Task description: Could the whole of the data below be written out verbatim?

Data supplied START

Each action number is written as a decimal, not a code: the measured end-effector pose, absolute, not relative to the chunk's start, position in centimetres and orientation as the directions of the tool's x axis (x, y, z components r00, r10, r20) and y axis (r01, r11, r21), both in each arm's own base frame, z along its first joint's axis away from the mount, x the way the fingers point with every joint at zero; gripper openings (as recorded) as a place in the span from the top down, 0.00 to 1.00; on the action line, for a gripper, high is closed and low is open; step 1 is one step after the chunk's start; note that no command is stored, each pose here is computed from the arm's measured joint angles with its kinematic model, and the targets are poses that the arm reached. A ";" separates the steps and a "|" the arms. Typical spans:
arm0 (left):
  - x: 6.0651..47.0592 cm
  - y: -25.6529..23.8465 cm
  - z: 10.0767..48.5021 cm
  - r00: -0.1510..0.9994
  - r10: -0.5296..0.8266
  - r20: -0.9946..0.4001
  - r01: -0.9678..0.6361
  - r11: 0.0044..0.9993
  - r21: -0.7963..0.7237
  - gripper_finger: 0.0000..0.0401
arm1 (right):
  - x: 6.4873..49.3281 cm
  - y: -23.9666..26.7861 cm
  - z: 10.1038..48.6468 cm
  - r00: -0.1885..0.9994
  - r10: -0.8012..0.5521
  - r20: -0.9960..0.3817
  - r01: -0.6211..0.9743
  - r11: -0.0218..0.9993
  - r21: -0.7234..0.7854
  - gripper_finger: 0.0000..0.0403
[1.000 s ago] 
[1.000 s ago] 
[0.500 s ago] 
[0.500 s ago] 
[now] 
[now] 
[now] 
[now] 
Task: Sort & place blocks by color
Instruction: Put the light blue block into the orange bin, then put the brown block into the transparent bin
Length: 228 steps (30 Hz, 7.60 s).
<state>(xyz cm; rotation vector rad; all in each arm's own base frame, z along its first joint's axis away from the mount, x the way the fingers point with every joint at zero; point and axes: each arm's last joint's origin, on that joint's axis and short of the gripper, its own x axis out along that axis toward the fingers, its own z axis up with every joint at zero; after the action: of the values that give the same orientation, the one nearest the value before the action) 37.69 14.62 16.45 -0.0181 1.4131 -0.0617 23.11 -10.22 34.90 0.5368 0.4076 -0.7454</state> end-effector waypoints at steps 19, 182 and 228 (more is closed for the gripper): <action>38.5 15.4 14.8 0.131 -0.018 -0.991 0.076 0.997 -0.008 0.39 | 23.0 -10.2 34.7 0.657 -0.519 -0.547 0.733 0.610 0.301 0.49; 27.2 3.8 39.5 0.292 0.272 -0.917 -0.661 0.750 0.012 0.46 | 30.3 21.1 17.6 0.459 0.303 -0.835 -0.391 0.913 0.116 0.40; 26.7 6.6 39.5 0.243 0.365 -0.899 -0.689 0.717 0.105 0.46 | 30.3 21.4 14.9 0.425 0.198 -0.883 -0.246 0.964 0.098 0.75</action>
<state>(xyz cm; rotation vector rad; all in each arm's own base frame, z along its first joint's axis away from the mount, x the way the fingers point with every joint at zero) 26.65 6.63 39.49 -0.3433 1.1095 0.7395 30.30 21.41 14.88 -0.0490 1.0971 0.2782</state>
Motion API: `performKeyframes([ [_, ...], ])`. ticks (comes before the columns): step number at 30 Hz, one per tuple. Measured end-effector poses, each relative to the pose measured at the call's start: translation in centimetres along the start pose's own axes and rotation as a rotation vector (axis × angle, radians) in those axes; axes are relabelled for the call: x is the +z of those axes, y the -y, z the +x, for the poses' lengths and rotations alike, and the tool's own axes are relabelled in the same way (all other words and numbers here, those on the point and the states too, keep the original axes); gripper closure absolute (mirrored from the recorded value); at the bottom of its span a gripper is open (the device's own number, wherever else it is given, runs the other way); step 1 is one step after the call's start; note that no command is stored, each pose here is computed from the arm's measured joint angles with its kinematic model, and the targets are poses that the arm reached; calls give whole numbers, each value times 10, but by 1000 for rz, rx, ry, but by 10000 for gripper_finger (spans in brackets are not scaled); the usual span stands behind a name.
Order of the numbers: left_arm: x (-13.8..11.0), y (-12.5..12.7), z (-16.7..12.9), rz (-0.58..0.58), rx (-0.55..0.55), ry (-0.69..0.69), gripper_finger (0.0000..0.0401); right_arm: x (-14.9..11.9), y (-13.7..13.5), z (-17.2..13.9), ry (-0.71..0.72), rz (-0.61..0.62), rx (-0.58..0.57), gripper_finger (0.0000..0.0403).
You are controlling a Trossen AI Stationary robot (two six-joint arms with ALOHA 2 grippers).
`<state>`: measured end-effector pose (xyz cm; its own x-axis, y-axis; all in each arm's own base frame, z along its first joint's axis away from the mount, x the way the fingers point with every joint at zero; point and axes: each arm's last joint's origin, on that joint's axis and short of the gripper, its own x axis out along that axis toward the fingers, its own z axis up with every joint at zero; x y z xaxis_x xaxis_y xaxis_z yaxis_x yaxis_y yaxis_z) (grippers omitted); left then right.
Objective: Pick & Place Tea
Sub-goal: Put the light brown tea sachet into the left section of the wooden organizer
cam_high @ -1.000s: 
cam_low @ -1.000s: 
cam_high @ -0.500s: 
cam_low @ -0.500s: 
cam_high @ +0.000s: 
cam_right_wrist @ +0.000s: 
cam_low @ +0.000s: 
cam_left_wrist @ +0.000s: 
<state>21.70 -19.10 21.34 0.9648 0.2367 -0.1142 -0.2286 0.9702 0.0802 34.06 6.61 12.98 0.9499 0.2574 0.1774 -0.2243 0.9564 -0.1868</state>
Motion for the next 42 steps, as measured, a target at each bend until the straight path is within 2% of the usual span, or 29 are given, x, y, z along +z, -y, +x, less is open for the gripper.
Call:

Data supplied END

Written solution:
Each action number is written as a decimal, not a code: the measured end-effector pose, absolute, not relative to the chunk's start, position in centimetres and orientation as the directions of the tool's x axis (x, y, z components r00, r10, r20) and y axis (r01, r11, r21), both in each arm's own base frame, z along its first joint's axis away from the mount, x the way the fingers point with every joint at zero; gripper openings (as recorded) as a place in the span from the top down, 0.00 to 1.00; on the action line, for a gripper, high is closed and low is open; step 1 is one step after the chunk's start; note that no command is stored, each pose here is computed from the arm's measured joint angles with its kinematic model, and the targets are poses that the arm reached. A ";" separates the steps and a "|" the arms. Typical spans:
arm0 (left):
  - x: 6.0651..47.0592 cm
  - y: -25.6529..23.8465 cm
  - z: 10.0767..48.5021 cm
  - r00: -0.1510..0.9994
  - r10: -0.5296..0.8266
  - r20: -0.9946..0.4001
  - r01: -0.9678..0.6361
  - r11: 0.0044..0.9993
  - r21: -0.7963..0.7237
  - gripper_finger: 0.0000..0.0401
arm1 (right):
  - x: 6.4873..49.3281 cm
  - y: -23.9666..26.7861 cm
  - z: 10.1038..48.6468 cm
  - r00: -0.1885..0.9994
  - r10: -0.8012..0.5521
  - r20: -0.9960..0.3817
  - r01: -0.6211..0.9743
  - r11: -0.0218..0.9993
  - r21: -0.7234..0.7854
  - gripper_finger: 0.0000..0.0403
[1.000 s ago] 
[1.000 s ago] 
[0.500 s ago] 
[0.500 s ago] 
[now] 
[now] 
[now] 
[now] 
Task: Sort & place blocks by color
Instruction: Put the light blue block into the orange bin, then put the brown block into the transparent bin
Length: 228 steps (30 Hz, 7.60 s).
<state>(xyz cm; rotation vector rad; all in each arm's own base frame, z along its first joint's axis away from the mount, x the way the fingers point with every joint at zero; point and axes: each arm's last joint's origin, on that joint's axis and short of the gripper, its own x axis out along that axis toward the fingers, its own z axis up with every joint at zero; after the action: of the values that give the same orientation, the one nearest the value before the action) 37.69 14.62 16.45 -0.0181 1.4131 -0.0617 23.11 -10.22 34.90 0.5368 0.4076 -0.7454</state> end-effector waypoints at steps 19, 182 and 228 (more is closed for the gripper): <action>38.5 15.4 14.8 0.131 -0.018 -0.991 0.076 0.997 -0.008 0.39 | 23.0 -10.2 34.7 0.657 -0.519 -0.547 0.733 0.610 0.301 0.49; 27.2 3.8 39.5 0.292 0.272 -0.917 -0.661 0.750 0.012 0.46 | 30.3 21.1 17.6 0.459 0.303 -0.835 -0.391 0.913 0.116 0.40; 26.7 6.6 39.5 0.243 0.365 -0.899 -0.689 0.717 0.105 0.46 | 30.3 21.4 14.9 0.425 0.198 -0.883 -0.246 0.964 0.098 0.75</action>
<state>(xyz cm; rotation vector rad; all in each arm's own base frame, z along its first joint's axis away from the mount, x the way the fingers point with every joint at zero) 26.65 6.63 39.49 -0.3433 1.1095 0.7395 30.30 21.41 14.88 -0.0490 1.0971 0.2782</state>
Motion API: `performKeyframes([ [_, ...], ])`. ticks (comes before the columns): step number at 30 Hz, one per tuple. Measured end-effector poses, each relative to the pose measured at the call's start: translation in centimetres along the start pose's own axes and rotation as a rotation vector (axis × angle, radians) in those axes; axes are relabelled for the call: x is the +z of those axes, y the -y, z the +x, for the poses' lengths and rotations alike, and the tool's own axes are relabelled in the same way (all other words and numbers here, those on the point and the states too, keep the original axes); gripper closure absolute (mirrored from the recorded value); at the bottom of its span a gripper is open (the device's own number, wherever else it is given, runs the other way); step 1 is one step after the call's start; note that no command is stored, each pose here is computed from the arm's measured joint angles with its kinematic model, and the targets are poses that the arm reached; calls give whole numbers, each value times 10, but by 1000 for rz, rx, ry, but by 10000 for gripper_finger (spans in brackets are not scaled); the usual span stands behind a name.
Order of the numbers: left_arm: x (-13.8..11.0), y (-12.5..12.7), z (-16.7..12.9), rz (-0.58..0.58), rx (-0.55..0.55), ry (-0.69..0.69), gripper_finger (0.0000..0.0401); right_arm: x (-14.9..11.9), y (-13.7..13.5), z (-17.2..13.9), ry (-0.71..0.72), rz (-0.61..0.62), rx (-0.58..0.57), gripper_finger (0.0000..0.0403).
You are controlling a Trossen AI Stationary robot (two six-joint arms with ALOHA 2 grippers).
`<state>`: measured end-effector pose (xyz cm; its own x-axis, y-axis; all in each arm's own base frame, z along its first joint's axis away from the mount, x the way the fingers point with every joint at zero; point and axes: each arm's last joint's origin, on that joint's axis and short of the gripper, its own x axis out along that axis toward the fingers, its own z axis up with every joint at zero; x y z xaxis_x xaxis_y xaxis_z yaxis_x yaxis_y yaxis_z) (grippers omitted); left then right.
Objective: Pick & Place Tea
Sub-goal: Put the light brown tea sachet into the left section of the wooden organizer
cam_high @ -1.000s: 
cam_low @ -1.000s: 
cam_high @ -0.500s: 
cam_low @ -0.500s: 
cam_high @ +0.000s: 
cam_right_wrist @ +0.000s: 
cam_low @ +0.000s: 
cam_left_wrist @ +0.000s: 
<state>21.70 -19.10 21.34 0.9648 0.2367 -0.1142 -0.2286 0.9702 0.0802 34.06 6.61 12.98 0.9499 0.2574 0.1774 -0.2243 0.9564 -0.1868</state>
Motion for the next 42 steps, as measured, a target at each bend until the straight path is within 2% of the usual span, or 29 are given, x, y, z along +z, -y, +x, less is open for the gripper.
Call:

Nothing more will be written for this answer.